Parents watch from the side or, more often than not, volunteer to use an over-sized butterfly net to scoop up bouncing, stray balls that roll off the tables onto the floor around the room. One of the coaches, Lijuan Geng, is a former women’s table tennis world champion from China. Geng started teaching children’s table tennis in Ottawa eight years ago. In the beginning, she taught only 10 children. Now she coaches over 200 Chinese-Canadian youth across the city.
“Many Chinese parents want their children to learn ping-pong as a way of becoming involved in Chinese culture,” Geng said. “Ping-pong is a vehicle of Chinese culture. It represents hard work.”
According to Geng, the table tennis phenomenon is catching on in the wider Ottawa community. She will be leading the first table tennis lesson ever taught in a public elementary school in Barrhaven this Thursday.
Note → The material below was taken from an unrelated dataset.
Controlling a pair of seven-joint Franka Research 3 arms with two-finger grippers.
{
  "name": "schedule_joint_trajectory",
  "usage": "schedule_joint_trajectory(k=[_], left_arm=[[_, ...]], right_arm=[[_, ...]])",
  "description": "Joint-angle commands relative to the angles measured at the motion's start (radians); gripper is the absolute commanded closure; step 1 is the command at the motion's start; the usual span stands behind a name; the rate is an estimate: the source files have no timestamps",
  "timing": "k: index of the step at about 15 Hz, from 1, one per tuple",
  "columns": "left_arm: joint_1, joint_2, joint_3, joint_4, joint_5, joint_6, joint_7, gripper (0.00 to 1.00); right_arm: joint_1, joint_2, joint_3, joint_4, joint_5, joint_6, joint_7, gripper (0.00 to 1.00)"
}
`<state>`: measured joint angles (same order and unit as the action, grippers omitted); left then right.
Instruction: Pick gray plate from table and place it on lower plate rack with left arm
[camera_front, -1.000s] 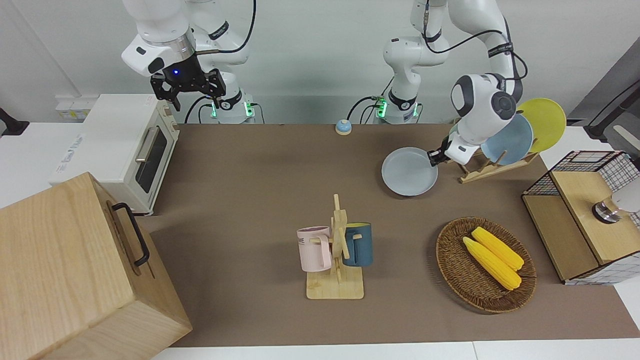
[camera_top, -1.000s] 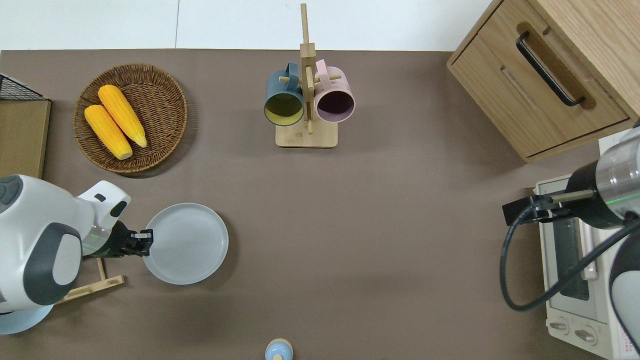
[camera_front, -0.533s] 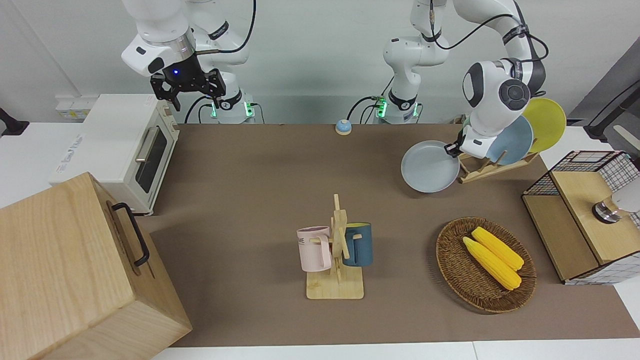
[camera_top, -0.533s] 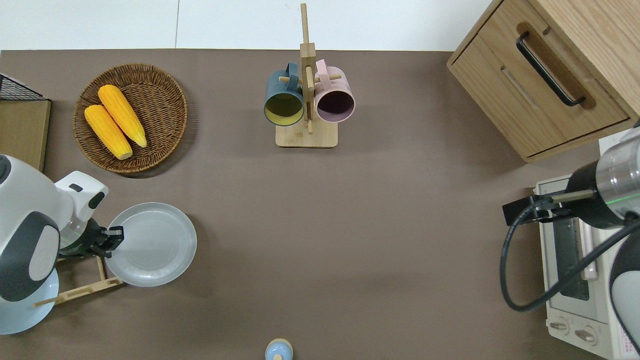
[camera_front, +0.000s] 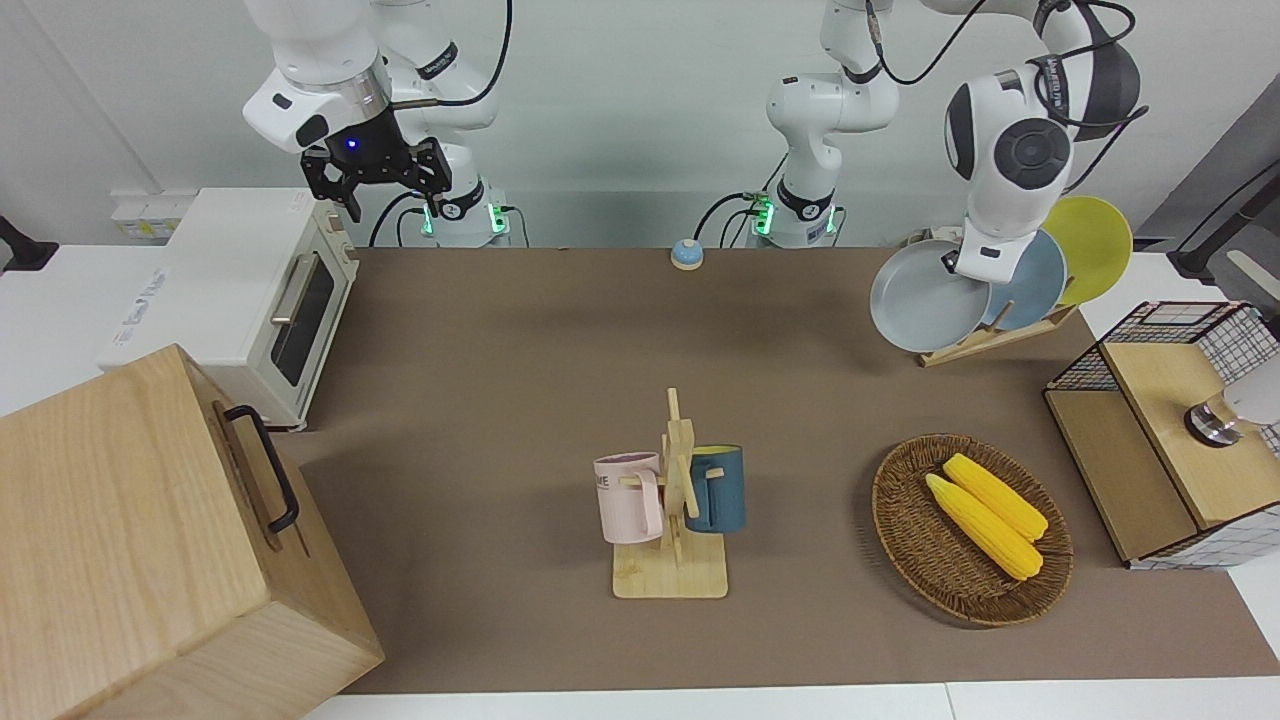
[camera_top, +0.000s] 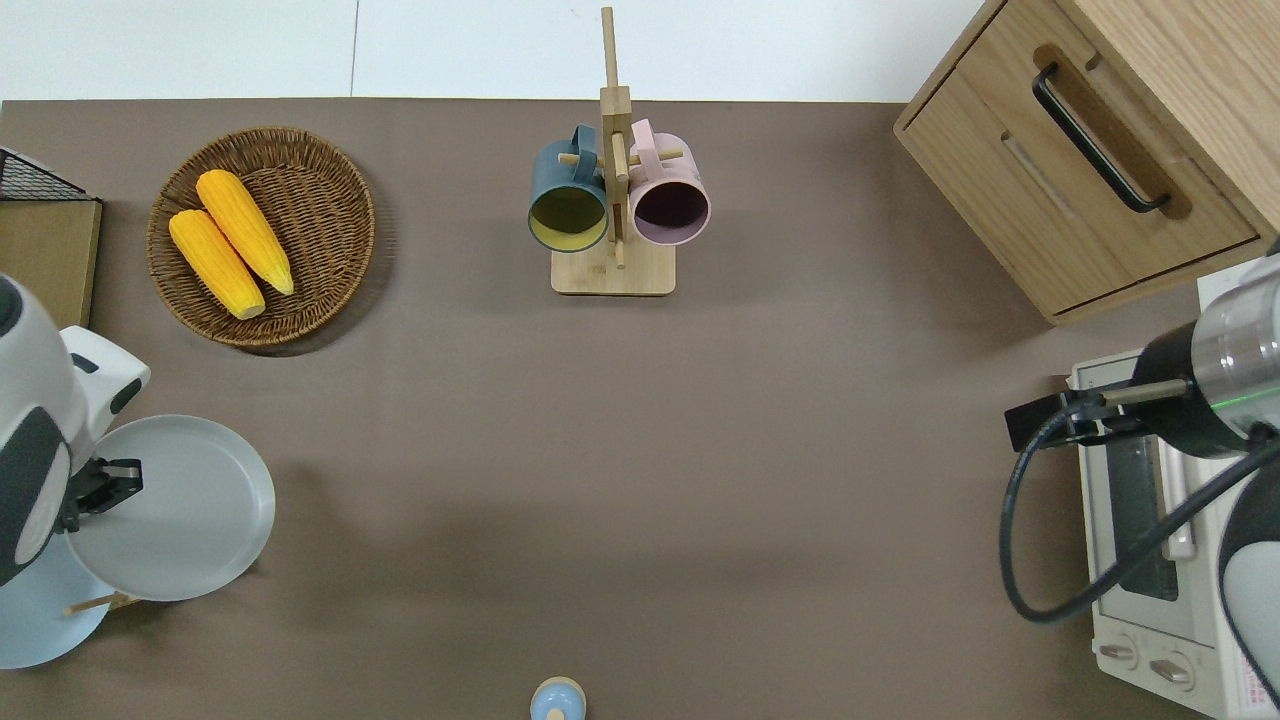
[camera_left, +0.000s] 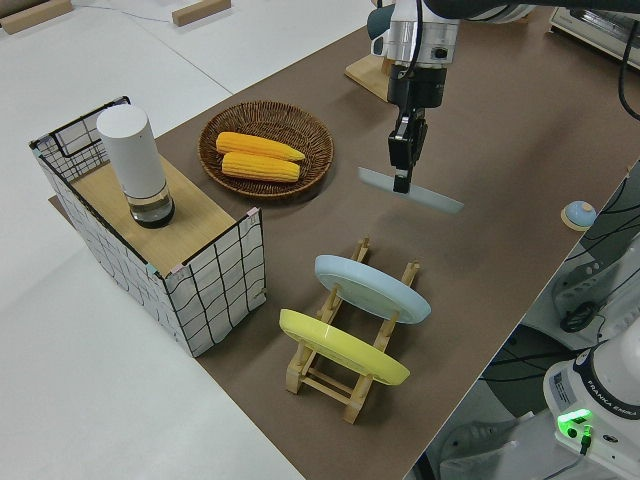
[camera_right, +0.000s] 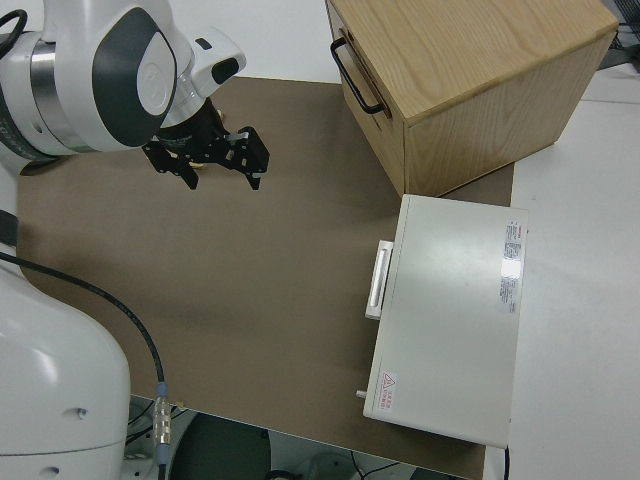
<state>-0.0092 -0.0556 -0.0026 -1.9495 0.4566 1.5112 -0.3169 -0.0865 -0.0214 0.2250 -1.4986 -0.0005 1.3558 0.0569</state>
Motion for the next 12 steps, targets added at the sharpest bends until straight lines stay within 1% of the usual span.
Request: schedule_joint_trajectory(k=[1, 4, 8, 10, 12], left_arm=[[-0.012, 0.014, -0.054, -0.006, 0.175, -0.068, -0.102, 1.00], [-0.012, 0.026, -0.073, -0.038, 0.278, -0.094, -0.171, 1.00], [-0.009, 0.042, -0.071, -0.098, 0.345, -0.134, -0.243, 1.00], [-0.011, 0.054, -0.073, -0.111, 0.356, -0.134, -0.293, 1.00], [-0.012, 0.066, -0.073, -0.121, 0.353, -0.134, -0.317, 1.00]], right_arm=[[-0.015, -0.005, 0.007, 0.006, 0.004, -0.015, -0.003, 0.011], [-0.013, -0.005, 0.007, 0.006, 0.004, -0.015, -0.003, 0.011], [-0.015, -0.005, 0.007, 0.006, 0.004, -0.015, -0.003, 0.011], [-0.013, -0.005, 0.007, 0.006, 0.004, -0.015, -0.003, 0.013], [-0.015, -0.005, 0.007, 0.006, 0.004, -0.015, -0.003, 0.011]])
The table tennis club at the Chinese-Canadian Heritage Centre originally began offering lessons as a way to bring in extra cash for their non-profit organization. Shupang Chou, the organizer of the centre, said he figured Chinese parents would want their children to have an opportunity to learn the traditional sport that is so popular back home.
In April 2013, the centre hired Geng and kicked off the first round of lessons, with each round running for 10 weeks. Only 10 students signed up during the first two rounds, Chou said. Within a year, that number doubled.
While most of the students are still beginners, some adults around town have been playing table tennis for as long as these children—and maybe even the children’s parents—have been alive.
The Chinese Table Tennis Club, located in a basement in Ottawa’s west end, is a popular hub for these adults. Club members plays three times a week for up to four hours.
According to Wowei Wang, 62, one of the club’s founding members, the club only had 10 members when it was created in 1982. During the following decade, most of the people who joined were Cantonese immigrants from Hong Kong.
During the 1990s, immigrants from the Chinese mainland as well as other immigrants and Canadians began to enrol in the club. The club now has 51 members, nearly half of whom are Chinese.
Given the increase in members and limited space, the club had to invent a system to help keep playing times fair. Each pair of players gets 22 minutes at a table. At the end of 22 minutes, a timer goes off and the next players are up.
Wang says the system caters to what most members are looking for: a good way to stay fit. Members pay $4 to participate in the whole practice, which breaks down to $1 for an hour of table tennis.
For Vincent Chan, a member of the club since 1987, the $4 is well worth the chance to stay healthy and connect with his community. Back when he first joined the club, Chan says joining the club gave him an opportunity to make new friends and to feel more at home.
“You’re all alone in a new country,” Chan said. “That was one way to get in touch with the Chinese community.”
Youngsters like Ouyang may not plan to become table tennis stars. But coaches and organizers in the centre say they’ll promote table tennis in the city as long as the community wants to use the sport to inspire a connection to China.